6.1. ) Mittwoch 01.04 2020 Das Ende oder der Aufbruch nach Hause, in ein neues Leben

6.2. ) Mittwoch, 11.6.2020 Es ist immer noch hart

6.3. ) Let’ talk about Sex Baby

6.4. ) Essen, der Sex im Alter

7. Epilog

8. Danksagung

9. Kurze Endzusammenfassung

10.Danksagung an den Spender (Eltern)

11.Wichtig fürs neue Leben

1. WER BIN ICH

1.1. ) OK, ICH FANG DANN MAL AN

Heute ist also der 11. Dezember 2019 und wir sind in Hamburg. Ich heiße Marc, bin 54 Jahre alt, lebe in der zweiten Ehe mit meiner Frau Katrin.

Katrin, ich liebe dich und bin dem Leben so dankbar, dass wir uns getroffen haben. Ohne dich hätte ich das nicht geschafft.

Ich habe zwei Kinder im Alter von 23 und 21, die leider eher egozentrisch eingestellt sind und sich nur in unregelmäßigen Abständen mal per WhatsApp melden und behaupten, wie lieb sie einen haben und der Gleichen. Aber dann, wenn ich sie mal bräuchte, wie jetzt zum Beispiel, leider noch nicht mal vorbeikommen.

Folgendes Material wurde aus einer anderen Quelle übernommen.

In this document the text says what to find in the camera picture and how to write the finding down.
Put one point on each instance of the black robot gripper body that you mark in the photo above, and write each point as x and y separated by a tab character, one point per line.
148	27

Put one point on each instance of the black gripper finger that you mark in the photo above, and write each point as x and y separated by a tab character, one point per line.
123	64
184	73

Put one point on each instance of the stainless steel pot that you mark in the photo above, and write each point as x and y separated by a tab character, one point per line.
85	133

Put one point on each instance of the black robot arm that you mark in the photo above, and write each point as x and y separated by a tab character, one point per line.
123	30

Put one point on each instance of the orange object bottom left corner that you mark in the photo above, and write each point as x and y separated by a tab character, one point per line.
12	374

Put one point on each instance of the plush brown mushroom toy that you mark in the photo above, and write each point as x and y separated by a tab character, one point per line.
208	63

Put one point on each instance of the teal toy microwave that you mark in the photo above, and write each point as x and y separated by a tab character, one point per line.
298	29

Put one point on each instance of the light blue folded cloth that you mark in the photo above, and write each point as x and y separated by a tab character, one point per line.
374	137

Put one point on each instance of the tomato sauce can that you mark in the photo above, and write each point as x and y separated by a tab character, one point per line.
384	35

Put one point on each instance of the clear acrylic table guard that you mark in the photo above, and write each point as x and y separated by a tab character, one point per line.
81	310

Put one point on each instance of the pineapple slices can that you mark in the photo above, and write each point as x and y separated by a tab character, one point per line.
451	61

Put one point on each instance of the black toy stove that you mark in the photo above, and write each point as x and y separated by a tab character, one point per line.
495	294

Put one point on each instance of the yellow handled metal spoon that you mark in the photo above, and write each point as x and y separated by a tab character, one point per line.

Freundschaft ist ja, wie wir alle wissen immer so ein Thema, aber ich habe gefühlt ca. 2-3 Freunde, auf die ich mich möglicherweise verlassen könnte. Ich meine, ich habe es nie ausprobiert aber die Hoffnung stirbt ja bekannterweise zuletzt.

Dann habe ich eine eher komplizierte Beziehung zu meinen Eltern und gar keine zu meinem älteren Bruder, der es in seinem Leben auf Grund exzessiven Drogenkonsums leider nie zu was gebracht hat, jetzt im Keller bei meinen Eltern lebt und jedem die Schuld für sein jetziges, armseliges Leben gibt, außer sich selbst natürlich. Auch so ein ewiges Thema, immer schön den anderen die Schuld an der eigenen Situation geben.

Ich sitze jetzt also hier im Krankenhaus in meinem Zimmer im Hamburger Universitätsklinikum Eppendorf und warte. Warten ist momentan das Einzige, was ich machen kann oder darf. Viele von euch können sich nicht vorstellen wie anstrengend das sein kann, herumzusitzen oder liegen und darauf warten, dass man auf eine Reise geht oder einem zumindest die weitere Richtung im Leben vorgegeben wird. Man wartet also nicht nur, sondern ist auch noch ziemlich ahnungslos und verunsichert, wie es weiter gehen wird.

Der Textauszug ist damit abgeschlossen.